Category Archives: Media

CONFERENCE & CALL FOR PAPERS

CALL FOR PAPERS

Care and housing are foundational for human well-being. Both deal with organising and
sustaining livelihoods: while care as a human activity reacts to the ever-given contingency
of life, housing arranges a place for undertaking everyday need-satisfying activities. In both
fields, crises have exacerbated over the last decades, manifesting in care gaps, labour
and care migration, and precarious working conditions of care workers, respectively in
overburdening costs due to the transformation of homes into assets, leading to
gentrification and segregation. Despite being seldomly investigated together, care and
housing as well as their related crises are co-constitutive.
From the 1990s onwards, two simultaneous tendencies can be observed in European care
regimes and housing systems. On the one hand, neoliberal reforms have aimed at
privatisation, commodification, marketisation, and financialisaton. This has rearranged
welfare states, promoting variegated forms of capitalism. Allegedly singular events like the
global financial crisis, subsequent austerity measures, the Covid-19 pandemic, and the
current cost of living crisis have furthermore deepened structural problems of access and
affordability. This has led to increasing socioeconomic and spatial polarisations as well as
social inequalities in the relations of gender, race, and class.

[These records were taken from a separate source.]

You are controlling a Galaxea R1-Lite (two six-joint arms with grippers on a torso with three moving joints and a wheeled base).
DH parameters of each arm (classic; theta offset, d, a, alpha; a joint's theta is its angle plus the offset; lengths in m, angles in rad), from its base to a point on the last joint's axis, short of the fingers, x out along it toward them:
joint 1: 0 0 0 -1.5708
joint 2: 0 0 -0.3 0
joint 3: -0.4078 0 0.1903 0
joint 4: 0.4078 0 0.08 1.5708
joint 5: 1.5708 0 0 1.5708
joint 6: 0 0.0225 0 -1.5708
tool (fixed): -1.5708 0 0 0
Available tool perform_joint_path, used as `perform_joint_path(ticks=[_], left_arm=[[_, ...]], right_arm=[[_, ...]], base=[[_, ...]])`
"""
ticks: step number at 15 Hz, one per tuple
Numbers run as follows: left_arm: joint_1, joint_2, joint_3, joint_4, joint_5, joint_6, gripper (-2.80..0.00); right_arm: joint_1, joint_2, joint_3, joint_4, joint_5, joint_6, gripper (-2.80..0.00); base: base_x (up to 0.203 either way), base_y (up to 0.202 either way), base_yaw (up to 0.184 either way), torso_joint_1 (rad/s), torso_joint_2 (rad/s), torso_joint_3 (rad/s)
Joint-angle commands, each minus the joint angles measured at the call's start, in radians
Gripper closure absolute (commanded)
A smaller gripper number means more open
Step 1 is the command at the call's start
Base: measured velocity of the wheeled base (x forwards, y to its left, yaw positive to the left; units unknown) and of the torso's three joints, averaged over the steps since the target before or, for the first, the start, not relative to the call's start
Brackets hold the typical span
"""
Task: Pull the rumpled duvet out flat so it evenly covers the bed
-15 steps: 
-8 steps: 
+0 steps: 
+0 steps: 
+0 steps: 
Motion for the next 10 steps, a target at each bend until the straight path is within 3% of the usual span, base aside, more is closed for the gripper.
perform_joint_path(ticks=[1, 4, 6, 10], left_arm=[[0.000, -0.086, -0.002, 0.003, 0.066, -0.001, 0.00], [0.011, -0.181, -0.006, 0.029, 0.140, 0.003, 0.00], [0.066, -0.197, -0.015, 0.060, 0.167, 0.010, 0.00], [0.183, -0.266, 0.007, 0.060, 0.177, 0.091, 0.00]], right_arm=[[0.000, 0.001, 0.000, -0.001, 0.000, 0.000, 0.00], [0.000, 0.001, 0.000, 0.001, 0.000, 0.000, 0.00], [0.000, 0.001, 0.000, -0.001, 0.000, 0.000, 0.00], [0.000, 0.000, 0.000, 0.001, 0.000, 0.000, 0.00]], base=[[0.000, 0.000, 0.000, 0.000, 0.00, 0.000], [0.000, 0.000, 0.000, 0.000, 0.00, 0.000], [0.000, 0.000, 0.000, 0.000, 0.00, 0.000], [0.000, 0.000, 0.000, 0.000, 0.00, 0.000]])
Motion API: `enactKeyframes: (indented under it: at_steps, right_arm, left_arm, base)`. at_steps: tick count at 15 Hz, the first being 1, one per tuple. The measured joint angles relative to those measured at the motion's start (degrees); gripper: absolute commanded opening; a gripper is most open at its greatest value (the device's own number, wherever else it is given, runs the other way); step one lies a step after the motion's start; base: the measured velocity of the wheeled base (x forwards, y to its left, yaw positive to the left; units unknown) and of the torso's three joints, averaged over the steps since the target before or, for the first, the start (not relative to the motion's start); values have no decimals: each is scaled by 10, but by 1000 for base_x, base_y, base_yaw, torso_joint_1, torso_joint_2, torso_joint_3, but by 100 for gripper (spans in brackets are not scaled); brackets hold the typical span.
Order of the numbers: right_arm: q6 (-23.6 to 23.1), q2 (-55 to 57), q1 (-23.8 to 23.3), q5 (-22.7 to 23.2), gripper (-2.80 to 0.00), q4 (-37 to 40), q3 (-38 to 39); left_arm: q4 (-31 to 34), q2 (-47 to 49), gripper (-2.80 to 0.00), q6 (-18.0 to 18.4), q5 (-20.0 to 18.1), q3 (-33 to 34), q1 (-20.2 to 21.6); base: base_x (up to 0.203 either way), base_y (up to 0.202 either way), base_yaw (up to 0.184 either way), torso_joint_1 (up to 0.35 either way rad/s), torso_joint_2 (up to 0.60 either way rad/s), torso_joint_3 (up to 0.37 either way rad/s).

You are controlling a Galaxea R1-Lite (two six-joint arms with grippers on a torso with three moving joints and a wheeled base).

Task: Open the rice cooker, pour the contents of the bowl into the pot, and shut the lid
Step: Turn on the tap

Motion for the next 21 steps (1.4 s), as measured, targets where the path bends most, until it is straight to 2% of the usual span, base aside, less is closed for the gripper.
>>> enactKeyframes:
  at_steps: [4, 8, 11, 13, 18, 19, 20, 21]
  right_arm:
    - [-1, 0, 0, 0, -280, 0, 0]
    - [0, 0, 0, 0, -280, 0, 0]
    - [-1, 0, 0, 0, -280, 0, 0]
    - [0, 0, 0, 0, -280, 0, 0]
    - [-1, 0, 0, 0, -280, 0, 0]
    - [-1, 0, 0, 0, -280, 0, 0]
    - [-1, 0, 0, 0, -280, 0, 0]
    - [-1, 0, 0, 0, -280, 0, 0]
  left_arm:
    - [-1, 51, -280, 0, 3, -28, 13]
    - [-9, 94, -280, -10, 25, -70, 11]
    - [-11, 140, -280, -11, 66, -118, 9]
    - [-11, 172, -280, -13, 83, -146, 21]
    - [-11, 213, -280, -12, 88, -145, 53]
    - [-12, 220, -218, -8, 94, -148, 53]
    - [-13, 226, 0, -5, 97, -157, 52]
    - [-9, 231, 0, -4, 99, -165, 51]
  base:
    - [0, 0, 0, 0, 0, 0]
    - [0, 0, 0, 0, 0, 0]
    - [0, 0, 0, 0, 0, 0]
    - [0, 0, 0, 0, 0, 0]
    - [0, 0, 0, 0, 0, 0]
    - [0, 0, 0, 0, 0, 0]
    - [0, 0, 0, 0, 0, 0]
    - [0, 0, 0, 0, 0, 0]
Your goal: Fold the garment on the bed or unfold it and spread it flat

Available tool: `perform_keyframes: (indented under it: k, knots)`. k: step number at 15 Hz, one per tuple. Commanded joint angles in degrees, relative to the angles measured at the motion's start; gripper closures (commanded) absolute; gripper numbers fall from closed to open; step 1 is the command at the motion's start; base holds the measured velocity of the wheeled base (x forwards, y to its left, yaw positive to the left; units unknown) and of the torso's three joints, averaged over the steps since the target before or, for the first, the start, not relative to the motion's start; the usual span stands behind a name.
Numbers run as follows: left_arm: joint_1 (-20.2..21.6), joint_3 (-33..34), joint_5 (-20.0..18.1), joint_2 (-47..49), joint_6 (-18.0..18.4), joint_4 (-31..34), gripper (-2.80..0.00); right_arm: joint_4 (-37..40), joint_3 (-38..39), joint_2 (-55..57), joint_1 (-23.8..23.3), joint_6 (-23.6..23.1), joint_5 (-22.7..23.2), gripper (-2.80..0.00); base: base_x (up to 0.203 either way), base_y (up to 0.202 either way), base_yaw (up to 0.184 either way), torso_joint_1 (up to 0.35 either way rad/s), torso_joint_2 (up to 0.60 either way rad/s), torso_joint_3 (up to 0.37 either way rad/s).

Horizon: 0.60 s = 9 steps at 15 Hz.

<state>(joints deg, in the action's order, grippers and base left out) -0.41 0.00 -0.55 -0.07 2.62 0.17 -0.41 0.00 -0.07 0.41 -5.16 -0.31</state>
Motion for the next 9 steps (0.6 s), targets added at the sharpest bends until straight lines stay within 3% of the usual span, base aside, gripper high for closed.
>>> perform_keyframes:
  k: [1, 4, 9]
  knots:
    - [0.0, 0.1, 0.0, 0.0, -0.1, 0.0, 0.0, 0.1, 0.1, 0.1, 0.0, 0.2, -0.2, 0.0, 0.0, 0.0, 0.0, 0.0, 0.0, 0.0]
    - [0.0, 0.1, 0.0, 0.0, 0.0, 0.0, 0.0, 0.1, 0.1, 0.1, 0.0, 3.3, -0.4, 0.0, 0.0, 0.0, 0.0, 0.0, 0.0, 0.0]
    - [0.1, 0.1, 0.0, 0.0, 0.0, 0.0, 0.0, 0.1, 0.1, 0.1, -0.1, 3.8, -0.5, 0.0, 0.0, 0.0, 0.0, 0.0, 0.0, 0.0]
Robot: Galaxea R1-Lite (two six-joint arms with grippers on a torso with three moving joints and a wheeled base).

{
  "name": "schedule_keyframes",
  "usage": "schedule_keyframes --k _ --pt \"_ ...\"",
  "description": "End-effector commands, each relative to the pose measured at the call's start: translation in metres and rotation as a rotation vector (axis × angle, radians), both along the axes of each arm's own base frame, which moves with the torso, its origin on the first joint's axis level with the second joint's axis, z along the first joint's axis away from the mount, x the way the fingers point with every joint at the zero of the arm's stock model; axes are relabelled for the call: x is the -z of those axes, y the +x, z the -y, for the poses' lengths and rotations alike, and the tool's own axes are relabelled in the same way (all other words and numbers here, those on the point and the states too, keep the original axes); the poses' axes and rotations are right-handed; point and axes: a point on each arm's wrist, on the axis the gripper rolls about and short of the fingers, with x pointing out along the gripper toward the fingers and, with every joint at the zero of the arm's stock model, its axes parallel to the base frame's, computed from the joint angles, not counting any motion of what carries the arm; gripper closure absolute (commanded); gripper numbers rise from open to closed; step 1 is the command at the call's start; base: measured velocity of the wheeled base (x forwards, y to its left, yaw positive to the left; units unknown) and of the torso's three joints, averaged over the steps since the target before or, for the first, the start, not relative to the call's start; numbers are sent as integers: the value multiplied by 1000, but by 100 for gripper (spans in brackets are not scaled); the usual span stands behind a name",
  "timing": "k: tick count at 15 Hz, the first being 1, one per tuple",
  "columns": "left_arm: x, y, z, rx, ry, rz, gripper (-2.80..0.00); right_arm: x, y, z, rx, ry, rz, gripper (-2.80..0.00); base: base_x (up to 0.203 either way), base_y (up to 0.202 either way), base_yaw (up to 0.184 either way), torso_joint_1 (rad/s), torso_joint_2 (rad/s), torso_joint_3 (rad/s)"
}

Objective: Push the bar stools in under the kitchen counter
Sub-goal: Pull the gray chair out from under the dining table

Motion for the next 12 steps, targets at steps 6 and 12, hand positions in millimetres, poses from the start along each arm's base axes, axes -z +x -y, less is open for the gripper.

On the other hand, these
developments have transformed the provision of care and housing into a contested terrain
leading to labour disputes and struggles, such as care protests, or initiatives for
expropriating institutional investors. The wide range of community-based or infrastructural
projects has to be seen against the backdrop of the increasing search for alternative care
and housing provision. On top of that, rapid technological developments and climate
change further accelerate the reorganisation of care and housing arrangements and
practices built up by all parties involved in both contested fields.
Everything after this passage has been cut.